■ EXERCISE DETAILS ■
Copy every line of the material below exactly.

■ GIVEN INFORMATION ■
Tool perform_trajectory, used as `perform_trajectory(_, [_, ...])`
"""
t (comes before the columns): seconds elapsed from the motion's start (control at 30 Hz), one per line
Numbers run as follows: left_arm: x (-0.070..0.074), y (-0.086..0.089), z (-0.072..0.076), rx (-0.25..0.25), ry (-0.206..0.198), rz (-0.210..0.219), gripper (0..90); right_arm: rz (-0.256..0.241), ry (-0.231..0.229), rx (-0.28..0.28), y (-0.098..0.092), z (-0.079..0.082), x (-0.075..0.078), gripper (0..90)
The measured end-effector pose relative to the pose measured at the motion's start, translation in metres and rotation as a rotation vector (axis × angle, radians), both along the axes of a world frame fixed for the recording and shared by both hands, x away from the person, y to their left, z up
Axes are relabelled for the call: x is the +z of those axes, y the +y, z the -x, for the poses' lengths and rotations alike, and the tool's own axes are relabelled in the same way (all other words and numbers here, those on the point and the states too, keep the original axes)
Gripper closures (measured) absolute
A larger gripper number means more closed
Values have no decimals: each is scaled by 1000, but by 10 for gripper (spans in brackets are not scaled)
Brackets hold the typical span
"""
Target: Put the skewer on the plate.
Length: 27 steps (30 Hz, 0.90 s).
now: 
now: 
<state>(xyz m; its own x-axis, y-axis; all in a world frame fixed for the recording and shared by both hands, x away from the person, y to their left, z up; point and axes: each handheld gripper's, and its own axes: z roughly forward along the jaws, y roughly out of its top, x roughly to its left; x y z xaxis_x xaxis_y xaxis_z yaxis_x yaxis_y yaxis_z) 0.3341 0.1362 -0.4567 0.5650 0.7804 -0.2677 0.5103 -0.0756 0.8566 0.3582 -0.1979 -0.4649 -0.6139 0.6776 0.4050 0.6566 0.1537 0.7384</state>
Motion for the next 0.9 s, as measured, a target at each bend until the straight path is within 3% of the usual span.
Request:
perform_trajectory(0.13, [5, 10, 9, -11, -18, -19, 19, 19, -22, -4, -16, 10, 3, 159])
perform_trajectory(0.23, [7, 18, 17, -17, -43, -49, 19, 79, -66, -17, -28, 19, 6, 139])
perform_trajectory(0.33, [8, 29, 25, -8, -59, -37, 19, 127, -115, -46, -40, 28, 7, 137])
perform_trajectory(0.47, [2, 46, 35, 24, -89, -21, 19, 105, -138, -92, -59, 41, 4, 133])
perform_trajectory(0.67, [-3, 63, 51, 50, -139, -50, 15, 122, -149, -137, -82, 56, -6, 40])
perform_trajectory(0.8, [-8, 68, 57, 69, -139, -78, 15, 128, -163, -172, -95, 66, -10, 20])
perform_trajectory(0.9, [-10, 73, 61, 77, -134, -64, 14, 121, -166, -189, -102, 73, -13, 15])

■ SOLUTION TO THIS EXERCISE ■
Tool perform_trajectory, used as `perform_trajectory(_, [_, ...])`
"""
t (comes before the columns): seconds elapsed from the motion's start (control at 30 Hz), one per line
Numbers run as follows: left_arm: x (-0.070..0.074), y (-0.086..0.089), z (-0.072..0.076), rx (-0.25..0.25), ry (-0.206..0.198), rz (-0.210..0.219), gripper (0..90); right_arm: rz (-0.256..0.241), ry (-0.231..0.229), rx (-0.28..0.28), y (-0.098..0.092), z (-0.079..0.082), x (-0.075..0.078), gripper (0..90)
The measured end-effector pose relative to the pose measured at the motion's start, translation in metres and rotation as a rotation vector (axis × angle, radians), both along the axes of a world frame fixed for the recording and shared by both hands, x away from the person, y to their left, z up
Axes are relabelled for the call: x is the +z of those axes, y the +y, z the -x, for the poses' lengths and rotations alike, and the tool's own axes are relabelled in the same way (all other words and numbers here, those on the point and the states too, keep the original axes)
Gripper closures (measured) absolute
A larger gripper number means more closed
Values have no decimals: each is scaled by 1000, but by 10 for gripper (spans in brackets are not scaled)
Brackets hold the typical span
"""
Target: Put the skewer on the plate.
Length: 27 steps (30 Hz, 0.90 s).
now: 
now: 
<state>(xyz m; its own x-axis, y-axis; all in a world frame fixed for the recording and shared by both hands, x away from the person, y to their left, z up; point and axes: each handheld gripper's, and its own axes: z roughly forward along the jaws, y roughly out of its top, x roughly to its left; x y z xaxis_x xaxis_y xaxis_z yaxis_x yaxis_y yaxis_z) 0.3341 0.1362 -0.4567 0.5650 0.7804 -0.2677 0.5103 -0.0756 0.8566 0.3582 -0.1979 -0.4649 -0.6139 0.6776 0.4050 0.6566 0.1537 0.7384</state>
Motion for the next 0.9 s, as measured, a target at each bend until the straight path is within 3% of the usual span.
Request:
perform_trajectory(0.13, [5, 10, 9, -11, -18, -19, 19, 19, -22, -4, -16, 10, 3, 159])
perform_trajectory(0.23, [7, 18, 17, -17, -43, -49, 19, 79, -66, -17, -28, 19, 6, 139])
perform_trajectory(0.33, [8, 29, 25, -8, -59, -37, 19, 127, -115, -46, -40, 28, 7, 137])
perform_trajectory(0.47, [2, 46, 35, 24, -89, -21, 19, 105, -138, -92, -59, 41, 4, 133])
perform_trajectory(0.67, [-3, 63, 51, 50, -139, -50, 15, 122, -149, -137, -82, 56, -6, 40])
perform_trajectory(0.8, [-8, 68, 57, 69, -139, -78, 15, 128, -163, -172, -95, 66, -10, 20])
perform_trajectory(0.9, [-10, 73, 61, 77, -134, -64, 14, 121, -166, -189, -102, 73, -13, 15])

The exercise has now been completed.